Tracteurs mobilisés à Vannes (56)
Tracteurs mobilisés à Vannes (56)
Crédit : Yann Launay
Christian Jouault, du collectif de soutien aux victimes des pesticides de l'Ouest
Crédit : Yann Launay

Sur les blocages, les agriculteurs non bio ont répété qu'ils avaient nettement réduit l'utilisation de ces produits phytosanitaires, et qu'ils étaient maintenant parmi les plus vertueux sur ce plan, tous pays confondus. Alors cette "pause" dans le plan Ecophyto, pose-t-elle vraiment problème. Oui, répond Estelle Le Guern, chargée de mission agriculture chez Eau & Rivières de Bretagne.

"On pu voir ces 20 dernières années des augmentations de l'usage de ces pesticides. Un des projets du ministre, c'est de revoir le thermomètre justement, qui mesure cet usage des pesticides et nous, ce qu'on peut regretter, c'est qu'on va finalement casser ce thermomètre, alors qu'on sait très bien qu'il y a urgence.

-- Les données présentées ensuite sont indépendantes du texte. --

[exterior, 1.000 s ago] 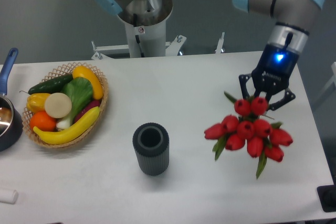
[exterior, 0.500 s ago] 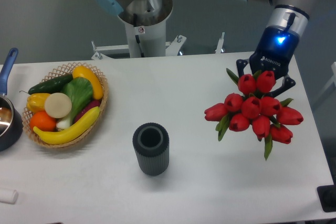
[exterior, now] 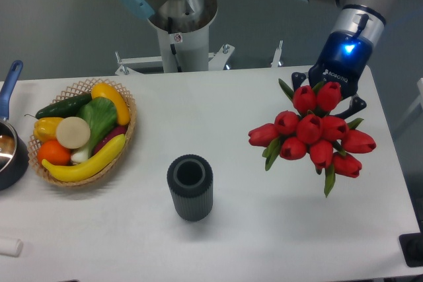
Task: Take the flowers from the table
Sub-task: 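Lift the gripped tulip bunch up off the table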
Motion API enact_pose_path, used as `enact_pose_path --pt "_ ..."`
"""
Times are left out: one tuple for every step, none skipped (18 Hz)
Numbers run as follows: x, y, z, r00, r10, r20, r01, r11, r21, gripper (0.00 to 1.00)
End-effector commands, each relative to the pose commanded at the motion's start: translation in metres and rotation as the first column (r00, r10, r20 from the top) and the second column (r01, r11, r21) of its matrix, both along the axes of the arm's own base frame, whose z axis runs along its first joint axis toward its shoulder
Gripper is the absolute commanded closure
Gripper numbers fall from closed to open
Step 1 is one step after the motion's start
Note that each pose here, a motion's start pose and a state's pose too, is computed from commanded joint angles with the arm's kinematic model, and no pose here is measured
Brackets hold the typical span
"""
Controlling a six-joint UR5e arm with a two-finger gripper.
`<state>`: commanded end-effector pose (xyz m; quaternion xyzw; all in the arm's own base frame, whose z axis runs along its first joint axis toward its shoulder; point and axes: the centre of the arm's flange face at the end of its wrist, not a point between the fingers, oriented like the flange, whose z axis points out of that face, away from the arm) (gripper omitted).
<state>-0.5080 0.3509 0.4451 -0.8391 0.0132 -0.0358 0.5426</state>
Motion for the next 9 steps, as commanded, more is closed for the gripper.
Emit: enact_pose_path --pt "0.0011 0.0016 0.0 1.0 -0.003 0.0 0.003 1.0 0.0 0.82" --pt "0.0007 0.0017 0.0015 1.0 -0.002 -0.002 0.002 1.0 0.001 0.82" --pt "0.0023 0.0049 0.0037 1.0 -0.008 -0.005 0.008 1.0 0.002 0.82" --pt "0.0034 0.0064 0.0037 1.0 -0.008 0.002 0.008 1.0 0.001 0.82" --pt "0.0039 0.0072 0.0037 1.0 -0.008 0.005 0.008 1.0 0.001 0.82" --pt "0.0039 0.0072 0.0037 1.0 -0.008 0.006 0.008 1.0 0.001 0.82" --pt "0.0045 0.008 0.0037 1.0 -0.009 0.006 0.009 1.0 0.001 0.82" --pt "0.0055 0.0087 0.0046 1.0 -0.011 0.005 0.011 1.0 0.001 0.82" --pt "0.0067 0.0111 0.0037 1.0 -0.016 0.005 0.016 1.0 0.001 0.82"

C'est une évidence, il va falloir changer ce modèle agricole qui va dans le mur."

Estelle Le Guern, chargée de mission agriculture chez Eau & Rivières de Bretagne
Crédit : Yann Launay

"On a atteint un niveau de dégradation, qui nécessite une révision du système en profondeur"

Dans l'Ouest et en France, peut-on se permettre une pause dans les efforts de préservation de l'environnement ? Ne sommes-nous pas sur la bonne trajectoire, notamment en termes de qualité de l'eau et de biodiversité ? 

"En France et en Bretagne, on continue de détruire des haies, des talus qui sont essentiels à la biodiversité. On continue de cultiver sur des zones humides qui ont régressé de manière impressionnante depuis des décennies. Jusqu'à 2015, on a eu des efforts qui ont été faits sur la problématique des nitrates, par exemple. Aujourd'hui, on stagne sur cette problématique. Il y a eu des choses mises en place, mais cela ne va pas suffisamment loin. On a atteint un niveau aujourd'hui de dégradation, qui nécessite une révision du système en profondeur."

Le Collectif de soutien aux victimes des pesticides accompagne 140 personnes officiellement  reconnues en maladie professionnelle, dans l'Ouest, et des dizaines d'autres en attente de l'être. Il organise ce mardi 6 février une rencontre avec Nicolas Legendre, journaliste et fils de paysan, prix Albert Londres 2023 pour son enquête sur l'agroalimentaire breton. C'est à 20h au cinéma le Triskell, à Betton, près de Rennes.